A Person
— 20th August 2020
This is an idea I fumbled my way through in work recently. So I thought I’d try and get it out of my head in a coherent form, but I in no way claim it or claim to have invented it. I think I heard it, or read it, or something like it, somewhere before. Maybe it’s really famous, which would be a bit embarrassing, but there you go.
The idea is that the model for a good interface with a service should be a person. A person who is providing the service to you and with whom you can communicate in your preferred language; who understands everything you say and, when they don’t understand, can ask for clarification.
This should be the model for service interactions because this is the best available example of interaction we know. No other interface is as easy to deal with, and no other interface sits in front of such a complex and powerful force for service provision (the human brain).
We don’t need to worry about struggling to describe what we need, because we can, in the most natural way possible. We don’t need to worry about misunderstandings because when they occur, they can be easily rectified. Pass the salt. No, that’s the pepper. Yes, that’s the salt.

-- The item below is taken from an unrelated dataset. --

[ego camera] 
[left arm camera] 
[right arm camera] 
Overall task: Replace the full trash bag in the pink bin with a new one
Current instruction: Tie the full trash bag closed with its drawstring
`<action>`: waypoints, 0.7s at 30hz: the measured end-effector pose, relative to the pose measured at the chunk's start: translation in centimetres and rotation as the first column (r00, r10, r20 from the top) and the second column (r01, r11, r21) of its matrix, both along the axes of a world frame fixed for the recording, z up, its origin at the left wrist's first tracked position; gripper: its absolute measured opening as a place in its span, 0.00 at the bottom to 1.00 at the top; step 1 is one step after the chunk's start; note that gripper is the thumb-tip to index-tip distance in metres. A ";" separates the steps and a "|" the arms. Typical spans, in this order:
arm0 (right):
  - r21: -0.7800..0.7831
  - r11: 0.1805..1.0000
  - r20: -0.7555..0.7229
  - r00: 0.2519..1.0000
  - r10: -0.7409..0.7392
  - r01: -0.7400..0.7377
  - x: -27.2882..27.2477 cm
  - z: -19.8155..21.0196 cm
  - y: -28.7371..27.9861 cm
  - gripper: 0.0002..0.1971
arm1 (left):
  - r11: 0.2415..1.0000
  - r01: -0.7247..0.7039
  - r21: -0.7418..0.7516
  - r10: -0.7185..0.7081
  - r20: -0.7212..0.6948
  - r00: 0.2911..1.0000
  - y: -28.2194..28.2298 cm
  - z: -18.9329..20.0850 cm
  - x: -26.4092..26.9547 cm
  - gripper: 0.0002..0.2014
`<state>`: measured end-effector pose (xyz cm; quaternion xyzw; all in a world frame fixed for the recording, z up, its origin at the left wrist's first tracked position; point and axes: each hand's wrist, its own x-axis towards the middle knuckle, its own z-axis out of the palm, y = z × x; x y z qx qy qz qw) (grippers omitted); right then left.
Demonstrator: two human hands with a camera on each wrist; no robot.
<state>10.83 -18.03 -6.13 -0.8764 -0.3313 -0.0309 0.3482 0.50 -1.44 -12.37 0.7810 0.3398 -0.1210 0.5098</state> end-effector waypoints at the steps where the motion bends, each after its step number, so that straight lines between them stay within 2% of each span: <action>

Thanks. It sounds like a conversation with a child because it’s that simple.
Also, this is a useful way to demonstrate how bad some services are because it gives you a clear sense of what people’s expectations should be, and how they’re not being met.
“I don’t know how to answer that.”
“I’ve already told you what the problem is.”
“I can’t understand you if you don’t talk my language.”
“Why have you given me this, I asked for that?”
These are the types of things people would say if a person were providing the service. When we design a service, we don’t want to elicit these reactions, even if the interfaces and systems of service provision are very far from being human.
We want to create a service that reacts in a rational way to the things people tell it.
Too often services present a blank face to people. Like a big metal door with a tiny latch which swishes back as a voice asks “What’s the password?” Like a golden lamp that will only release it’s jinn if rubbed a certain way. Like a Street Fighter II character who will only do that ultimate special move if you hit just the right combo at just the right moment — stick around; I’ve got a hundred of these! ;-)
Of course, one conclusion of this might be that we should just use people as our interfaces. Often though, when we do that the strictures of efficiency mean that their amazing brains are not also made available to help provide the service (caught, as they are, in a cage of scripted responses and computer systems they don’t have permission to really use).
Another conclusion might be natural language processing to provide a verbal interface (a la Siri or Alexa), but that misses, at least right now, that crucial ability to converse, rather than accept blunt instructions. A command line is not a conversation. The point is that proper human interaction is not to be emulated blindly but to be held up as the ultimate comparison. Would a human being treat people like this? Then why does our service?